23 abril, 2017

¿De qué estoy hablando?



(Publicado en El Día de León)
                Al atento lector le voy a pedir paciencia y que se avenga a hacer conmigo un breve experimento, aunque sea nada más que en nuestras cabezas. Imaginemos juntos que en esta sociedad hubiera gran acuerdo en que es muy importante que se escriban muy buenas novelas. Para cumplir ese objetivo, el Estado decide crear unas instituciones públicas que recluten buenos escritores y financien la redacción y edición de literatura de calidad. Vamos a suponer que tales instituciones se llaman Centros de Producción Literaria; en abreviatura, CPL.
                Ahora describamos cómo se organizan esos imaginarios CPL. Se supone que, si han de ser eficientes y productivos, deben seleccionar a los escritores más capaces. Pero la selección de su personal la hacen los que ya están dentro, que a su vez fueron elegidos por los que ya estaban dentro, y así desde el principio. Y al que elige mal no le va mal, sino que puede que hasta salga ganando, sea en poder, en influencia o en falta de competencia ajena. Entre los elegidos y los que eligen hay todo tipo de relaciones: amorosas, de amistad, de afinidad ideológica, de disciplina y sumisión, de servidumbre y entrega, de gratitud o de rivalidad u odio. Así que no siempre se escoge al que mejor escribe, sino que a menudo gana el más cercano o el más obediente o el más cobista o el que está dispuesto a hacer lo que a otros repugna.
                En cada uno de esos CPL todos cobran como literatos y a todos les corresponde escribir novelas para cumplir con el objetivo que da sentido a su puesto y a la institución toda. Pero resulta que unos escriben y otros no, que los hay que se esmeran mucho y alumbran buena obra y que otros, en cambio, no dan golpe o redactan tres líneas al año, y no precisamente geniales. Pero, eso sí, todos perciben igual sueldo, o muy parecido. Los que sacan cada tanto un excelente libro sin duda tendrán gran satisfacción personal por ello y quizá gocen de merecido reconocimiento en la pequeña comunidad nacional e internacional de expertos en literatura. Pero en su CPL no, pues en cada CPL rige la regla de que todos son iguales y no hay que andar diferenciando ni distinguiendo por laboriosidad o capacidades. Además, a los que más hacen se les fuerza a gastar mucho más tiempo rellenando papeles, redactando memorandos o justificando el desgaste del material de escritura. Los otros, en cambio, disponen de mucho rato para andar en comisiones y carguillos o para conspirar en las cafeterías.

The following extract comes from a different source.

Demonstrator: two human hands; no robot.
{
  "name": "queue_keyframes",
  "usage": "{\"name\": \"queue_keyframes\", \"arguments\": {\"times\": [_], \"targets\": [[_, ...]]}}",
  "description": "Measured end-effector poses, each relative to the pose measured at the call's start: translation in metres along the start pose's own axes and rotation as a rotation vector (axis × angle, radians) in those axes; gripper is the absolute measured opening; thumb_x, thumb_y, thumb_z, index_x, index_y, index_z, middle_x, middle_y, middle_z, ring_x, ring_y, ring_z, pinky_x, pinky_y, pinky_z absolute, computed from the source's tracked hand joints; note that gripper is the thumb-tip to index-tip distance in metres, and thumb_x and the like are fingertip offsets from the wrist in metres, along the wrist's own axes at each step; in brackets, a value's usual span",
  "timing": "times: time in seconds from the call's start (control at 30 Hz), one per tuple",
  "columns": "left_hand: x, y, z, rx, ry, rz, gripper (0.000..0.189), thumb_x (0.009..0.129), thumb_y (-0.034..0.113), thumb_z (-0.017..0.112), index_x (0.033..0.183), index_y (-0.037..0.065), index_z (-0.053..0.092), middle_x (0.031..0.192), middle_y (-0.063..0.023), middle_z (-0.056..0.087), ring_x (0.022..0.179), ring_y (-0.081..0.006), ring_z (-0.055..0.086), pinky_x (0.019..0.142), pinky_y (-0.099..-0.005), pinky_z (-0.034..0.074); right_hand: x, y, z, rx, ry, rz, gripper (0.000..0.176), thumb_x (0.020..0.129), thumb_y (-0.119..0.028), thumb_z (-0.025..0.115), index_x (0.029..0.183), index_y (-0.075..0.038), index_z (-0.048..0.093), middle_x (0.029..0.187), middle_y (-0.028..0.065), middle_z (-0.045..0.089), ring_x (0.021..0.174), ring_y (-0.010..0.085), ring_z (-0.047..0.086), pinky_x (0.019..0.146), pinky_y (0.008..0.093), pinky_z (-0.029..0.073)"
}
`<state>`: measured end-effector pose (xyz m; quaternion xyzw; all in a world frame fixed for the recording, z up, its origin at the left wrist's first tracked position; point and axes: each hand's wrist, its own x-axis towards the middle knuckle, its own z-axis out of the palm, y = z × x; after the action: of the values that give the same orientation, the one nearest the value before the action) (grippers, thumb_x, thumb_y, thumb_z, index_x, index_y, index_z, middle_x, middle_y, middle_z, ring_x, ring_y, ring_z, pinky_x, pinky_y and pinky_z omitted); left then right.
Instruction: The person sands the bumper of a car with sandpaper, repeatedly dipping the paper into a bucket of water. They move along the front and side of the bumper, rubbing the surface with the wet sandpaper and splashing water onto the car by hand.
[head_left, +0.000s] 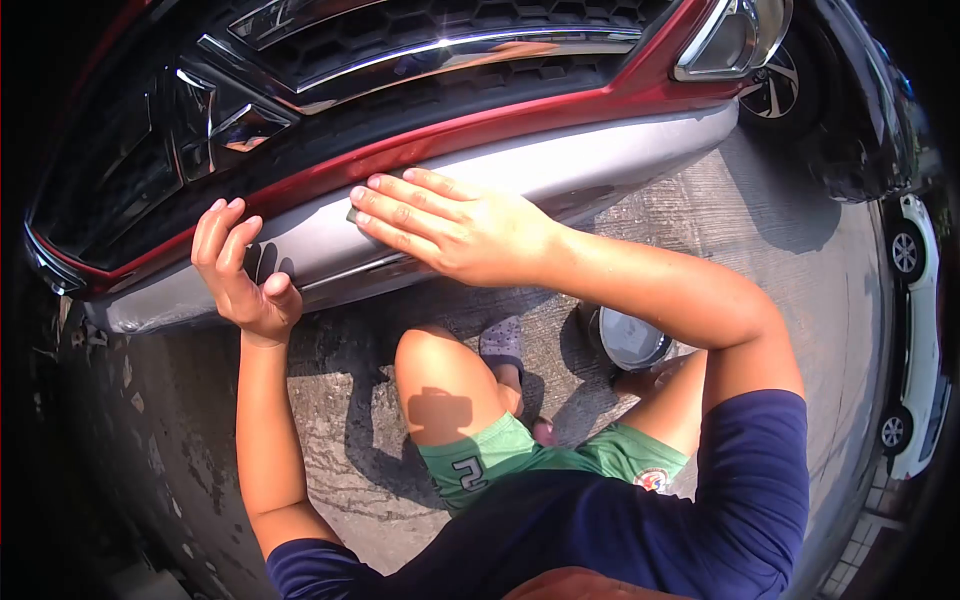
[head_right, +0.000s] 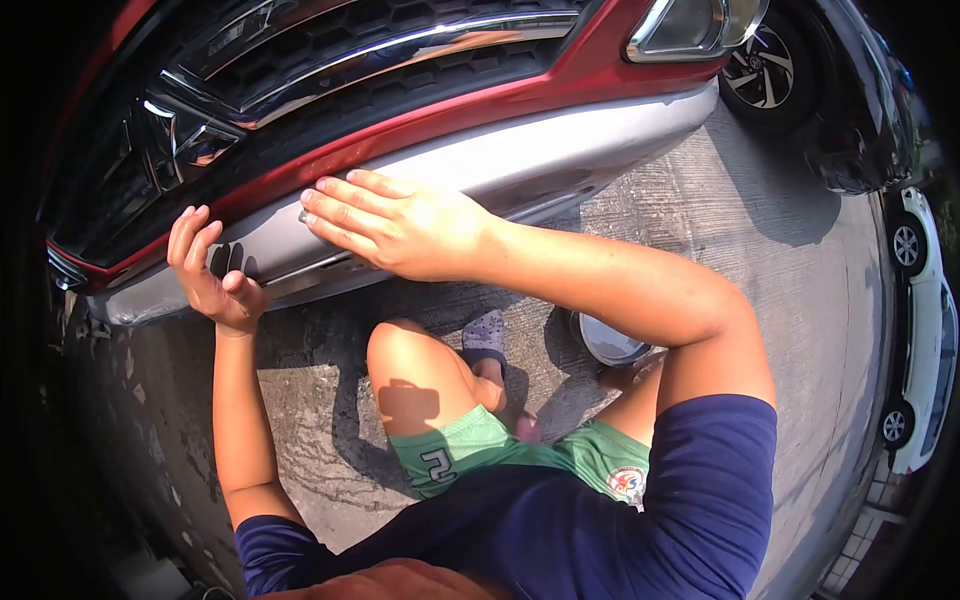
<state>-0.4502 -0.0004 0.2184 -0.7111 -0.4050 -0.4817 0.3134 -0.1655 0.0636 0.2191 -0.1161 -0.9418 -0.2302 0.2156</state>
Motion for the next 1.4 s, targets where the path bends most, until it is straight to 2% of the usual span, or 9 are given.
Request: {"name": "queue_keyframes", "arguments": {"times": [0.17,0.4,0.53,0.73,0.87,1.0,1.17,1.3,1.4], "targets": [[0.008,0.019,-0.006,-0.084,-0.408,0.217,0.041,0.089,-0.001,0.071,0.13,-0.001,0.068,0.134,-0.0206,0.069,0.127,-0.0404,0.064,0.109,-0.0498,0.051,-0.078,0.033,-0.014,0.154,0.031,0.149,0.083,0.086,-0.033,0.076,0.158,-0.008,0.045,0.163,0.0113,0.047,0.15,0.0269,0.046,0.125,0.0434,0.036],[0.058,0.107,0.06,-0.086,-0.952,0.302,0.079,0.092,0.022,0.073,0.159,0.0,0.038,0.166,-0.0197,0.038,0.155,-0.0343,0.036,0.129,-0.0467,0.03,-0.235,0.109,-0.031,-0.072,0.206,0.635,0.083,0.094,-0.054,0.069,0.154,-0.001,0.046,0.16,0.0198,0.047,0.152,0.0381,0.041,0.126,0.0512,0.03],[0.081,0.125,0.101,-0.15,-0.998,0.482,0.078,0.093,0.022,0.071,0.159,0.0,0.037,0.167,-0.0195,0.036,0.156,-0.0338,0.034,0.13,-0.0468,0.027,-0.137,0.021,-0.005,0.142,0.253,0.556,0.081,0.098,-0.061,0.061,0.152,-0.002,0.05,0.156,0.0167,0.052,0.149,0.0337,0.045,0.127,0.049,0.029],[0.094,0.126,0.107,-0.155,-1.076,0.559,0.083,0.09,0.02,0.071,0.161,-0.003,0.033,0.168,-0.0221,0.033,0.158,-0.0366,0.031,0.13,-0.0485,0.026,-0.293,0.166,-0.016,-0.196,0.421,0.771,0.057,0.101,-0.05,0.06,0.137,-0.007,0.062,0.142,0.0141,0.064,0.139,0.0358,0.055,0.118,0.0514,0.039],[0.122,0.171,0.144,-0.193,-1.144,0.527,0.09,0.089,0.023,0.074,0.163,-0.003,0.028,0.17,-0.0227,0.027,0.159,-0.0374,0.026,0.131,-0.0474,0.022,-0.254,0.124,-0.001,-0.081,0.581,0.79,0.057,0.102,-0.056,0.057,0.131,-0.008,0.067,0.133,0.0133,0.066,0.135,0.0341,0.058,0.118,0.0504,0.041],[0.132,0.196,0.176,-0.195,-1.144,0.557,0.094,0.09,0.028,0.075,0.164,-0.002,0.025,0.171,-0.0221,0.025,0.16,-0.0369,0.023,0.131,-0.0467,0.02,-0.28,0.144,0.005,-0.189,0.47,0.813,0.063,0.104,-0.063,0.048,0.141,-0.015,0.063,0.143,0.0045,0.063,0.141,0.027,0.055,0.128,0.0514,0.023],[0.132,0.196,0.177,-0.129,-1.171,0.566,0.094,0.092,0.036,0.073,0.165,0.0,0.026,0.171,-0.0209,0.026,0.161,-0.0355,0.023,0.131,-0.0465,0.022,-0.325,0.218,0.015,-0.266,0.591,1.091,0.07,0.106,-0.066,0.038,0.144,-0.013,0.061,0.148,0.0076,0.06,0.143,0.0305,0.051,0.126,0.0573,0.024],[0.133,0.198,0.176,-0.129,-1.193,0.544,0.095,0.092,0.038,0.074,0.165,0.0,0.026,0.172,-0.0207,0.025,0.16,-0.0367,0.023,0.13,-0.0477,0.023,-0.294,0.146,0.004,-0.112,0.422,0.803,0.078,0.099,-0.076,0.043,0.146,-0.018,0.061,0.146,0.0036,0.063,0.145,0.0255,0.052,0.128,0.0534,0.022],[0.133,0.199,0.177,-0.166,-1.178,0.53,0.103,0.087,0.036,0.08,0.165,0.0,0.023,0.171,-0.0223,0.025,0.16,-0.0394,0.024,0.13,-0.0492,0.022,-0.341,0.235,0.001,-0.34,0.521,1.079,0.071,0.102,-0.071,0.043,0.147,-0.02,0.061,0.145,0.0043,0.063,0.143,0.0251,0.053,0.127,0.0564,0.02]]}}
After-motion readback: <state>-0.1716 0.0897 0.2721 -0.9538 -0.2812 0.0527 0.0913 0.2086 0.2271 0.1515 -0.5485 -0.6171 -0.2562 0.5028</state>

                Como se ha impuesto la idea de que una novela lo mismo se puede ir pergeñando de día que de noche, en el despacho del CPL o en casa de cada cual, cada funcionario escritor ni ficha en su puesto de trabajo ni está sometido a control de jornada. Así que unos acuden todos los días y otros no aparecen en tres o cuatro meses, pues ahora ya no hay que pasar a recoger el sobre con la paga a fin de mes, sino que se cobra por transferencia. ¿Se controla, a cambio, la productividad de esos ausentes? No. Unos producen bien, sea en presencia o en ausencia, y otros no hacen nunca nada de nada ni se les ve el pelo. Pero a ninguno se le molesta y a nadie se le piden cuentas, salvo las que se exigen cada tanto a los laboriosos para comprobar que no se han quedado con un euro de más por error.
                Cierto que entre las obligaciones de todo ese personal está la de enseñar a unos aprendices durante unos meses de cada año. Pero de las horas de docencia que cada uno tiene, algunos se saltan un tercio o la mitad porque sí y otros al cabo de un mes dicen que ya terminaron de explicar su programa y que hasta luego, Lucas. Y no pasa nada. En cada CPL no se recuerda cuándo fue la última vez que se sancionó a alguien por ausentarse por la cara un año entero, por incumplir sus tareas o por no haber creado obra alguna.
                ¿Algún día saldrá un Nobel de literatura de esos Centros de Producción Literaria? No. ¿Se escribirán ahí las mejores novelas? No es probable, salvo que algún héroe se sobreponga al desánimo y venza mil obstáculos. ¿Cumplen esas instituciones la función que justifica sus costes? Muy malamente. ¿Tienen arreglo sin una revolución completa y sin dinamitarlas del todo para empezar de cero, en serio y sin lastres? Ningún arreglo.
                Y ahora la gran pregunta: ¿a qué instituciones reales nos recuerdan esos imaginarios CPL? A mí, desde luego, a las universidades públicas españolas. Y conste que no lo digo porque me parezcan mejores las privadas, que por lo general son peores. Triste.